::: Listed records
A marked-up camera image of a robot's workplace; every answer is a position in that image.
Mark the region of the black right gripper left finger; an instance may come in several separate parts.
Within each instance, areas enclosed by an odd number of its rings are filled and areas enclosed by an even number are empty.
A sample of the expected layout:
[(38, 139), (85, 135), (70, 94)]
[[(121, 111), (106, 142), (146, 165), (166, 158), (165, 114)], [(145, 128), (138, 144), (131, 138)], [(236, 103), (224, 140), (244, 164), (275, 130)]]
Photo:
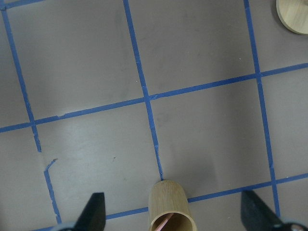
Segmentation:
[(103, 231), (106, 225), (105, 196), (93, 193), (77, 219), (75, 231)]

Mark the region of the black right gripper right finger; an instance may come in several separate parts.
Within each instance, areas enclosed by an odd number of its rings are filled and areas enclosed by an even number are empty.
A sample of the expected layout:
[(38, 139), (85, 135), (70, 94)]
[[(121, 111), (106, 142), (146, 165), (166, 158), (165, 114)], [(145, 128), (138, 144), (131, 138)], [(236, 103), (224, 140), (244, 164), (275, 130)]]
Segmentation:
[(254, 191), (241, 194), (241, 222), (247, 231), (273, 231), (282, 221)]

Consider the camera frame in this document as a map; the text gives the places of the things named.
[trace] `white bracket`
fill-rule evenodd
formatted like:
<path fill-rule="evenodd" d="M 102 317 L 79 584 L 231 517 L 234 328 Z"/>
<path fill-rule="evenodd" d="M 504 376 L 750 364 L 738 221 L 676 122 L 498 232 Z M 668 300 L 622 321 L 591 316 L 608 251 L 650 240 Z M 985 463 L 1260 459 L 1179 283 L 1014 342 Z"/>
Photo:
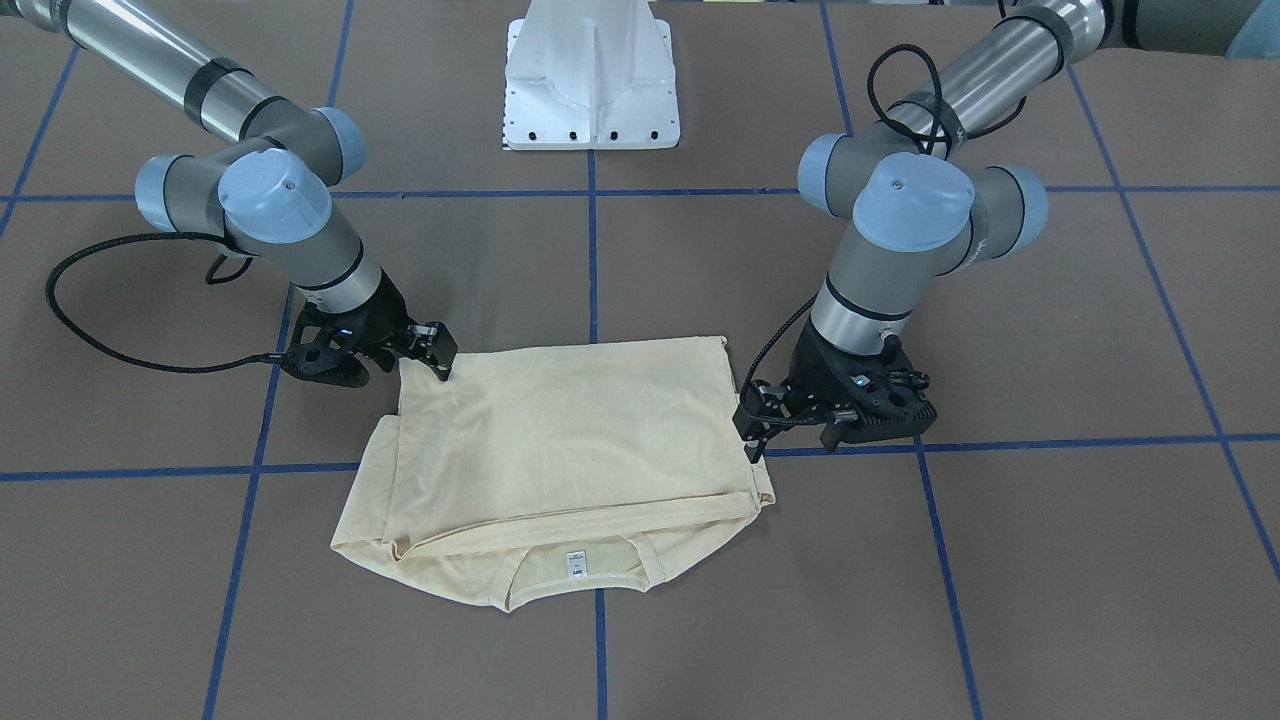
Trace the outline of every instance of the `white bracket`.
<path fill-rule="evenodd" d="M 507 31 L 502 141 L 512 150 L 675 147 L 671 26 L 645 0 L 532 0 Z"/>

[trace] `clothing tag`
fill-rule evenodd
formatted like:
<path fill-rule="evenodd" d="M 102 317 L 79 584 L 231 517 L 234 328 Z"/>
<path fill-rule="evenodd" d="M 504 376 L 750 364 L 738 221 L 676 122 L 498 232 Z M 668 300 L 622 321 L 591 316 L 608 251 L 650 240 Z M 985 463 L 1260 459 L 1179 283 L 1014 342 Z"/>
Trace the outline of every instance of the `clothing tag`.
::::::
» **Brief**
Identify every line above with the string "separate" in it. Copy those lines.

» **Answer box**
Mark the region of the black right gripper left finger; an instance may come in several separate parts.
Mark the region of the black right gripper right finger; an instance may come in several separate parts.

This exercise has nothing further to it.